Saturday, May 28, 2011

PHP regex lookaround assertion: lookbehind and lookahead

Regular Expression is a mighty beast, if you can tame it Regex will be a great leverage to solve your Problems.

A Real World Example:

Regex assertion is to check if any string matches following or the preceding characters. Suppose we want to check if there is any '.mp3'or '.mp4' string in our text but we only want the value 'mp3'or 'mp4'

One solution is:

$text = 'demo.mp3, shakira.mp4,lorum ipsum';

if(preg_match_all('/\.mp3|\.mp4/', $text,$matches)):

foreach($matches as $key => $match){
$matches[$key] =  str_replace('.', '' ,$matches[$key]);
}

endif;
var_dump($matches);

But this is ugly, we can use the lookbehind assertion to make the code simple:

preg_match_all('/(?<=.)mp3|mp4/', $text,$matches);
var_dump($matches); 
 
Let's Go Back: Check The Basic: 
 What are the lookahead and lookbehind assertions? and what are the syntax?

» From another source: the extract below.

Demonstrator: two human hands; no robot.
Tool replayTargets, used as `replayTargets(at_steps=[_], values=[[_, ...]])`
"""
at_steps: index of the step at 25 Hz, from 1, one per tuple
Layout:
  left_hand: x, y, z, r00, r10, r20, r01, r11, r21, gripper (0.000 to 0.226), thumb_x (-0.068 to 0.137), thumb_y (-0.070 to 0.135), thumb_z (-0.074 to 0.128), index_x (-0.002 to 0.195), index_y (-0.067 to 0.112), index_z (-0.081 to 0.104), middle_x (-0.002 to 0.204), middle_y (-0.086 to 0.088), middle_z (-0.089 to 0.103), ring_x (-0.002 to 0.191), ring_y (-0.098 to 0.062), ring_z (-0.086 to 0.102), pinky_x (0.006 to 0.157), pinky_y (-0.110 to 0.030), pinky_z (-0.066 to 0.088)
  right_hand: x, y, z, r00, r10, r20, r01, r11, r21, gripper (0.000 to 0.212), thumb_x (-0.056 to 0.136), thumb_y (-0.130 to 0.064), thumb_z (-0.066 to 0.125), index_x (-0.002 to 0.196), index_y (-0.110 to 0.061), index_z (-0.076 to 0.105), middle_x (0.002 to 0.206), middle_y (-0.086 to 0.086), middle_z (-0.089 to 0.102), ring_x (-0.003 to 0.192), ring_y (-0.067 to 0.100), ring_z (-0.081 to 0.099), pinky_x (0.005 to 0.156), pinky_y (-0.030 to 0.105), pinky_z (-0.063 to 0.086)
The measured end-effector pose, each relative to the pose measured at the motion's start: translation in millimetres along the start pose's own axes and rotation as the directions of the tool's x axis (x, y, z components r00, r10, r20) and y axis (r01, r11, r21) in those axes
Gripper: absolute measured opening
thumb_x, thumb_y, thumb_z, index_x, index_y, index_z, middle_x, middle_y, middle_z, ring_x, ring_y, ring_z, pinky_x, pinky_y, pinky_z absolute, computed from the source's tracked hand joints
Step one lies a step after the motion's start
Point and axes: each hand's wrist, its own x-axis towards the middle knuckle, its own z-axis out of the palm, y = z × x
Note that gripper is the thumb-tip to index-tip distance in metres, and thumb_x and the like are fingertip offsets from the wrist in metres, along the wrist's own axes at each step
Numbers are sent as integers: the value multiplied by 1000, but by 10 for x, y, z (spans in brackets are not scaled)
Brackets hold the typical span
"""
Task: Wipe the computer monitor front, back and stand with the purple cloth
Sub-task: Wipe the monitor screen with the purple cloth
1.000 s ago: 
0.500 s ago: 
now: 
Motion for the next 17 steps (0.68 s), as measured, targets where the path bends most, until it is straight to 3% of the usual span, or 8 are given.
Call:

Assertions Only check that from the current position if a string matches the following or preceding characters, It does not consume any character. 'lorum(?=ipsum)' matches 'lorum' from the text 'lorumipsum'. Note that it's not matching 'lorumipsum', it's just checking if 'ipsum' are the next characters after 'lorum'.

LookAhead Syntax:
Positive lookahead: (?=)
Negative lookahead: (?!)

LookAhead Assertion Checks if following characters matches(positive lookahead) or does not(negative lookahead) from the current position.

positive Lookahead:
The following example matches 'lorum' first then checks that if 'ipsum' is next, If the checking is successful then function returns a successful match.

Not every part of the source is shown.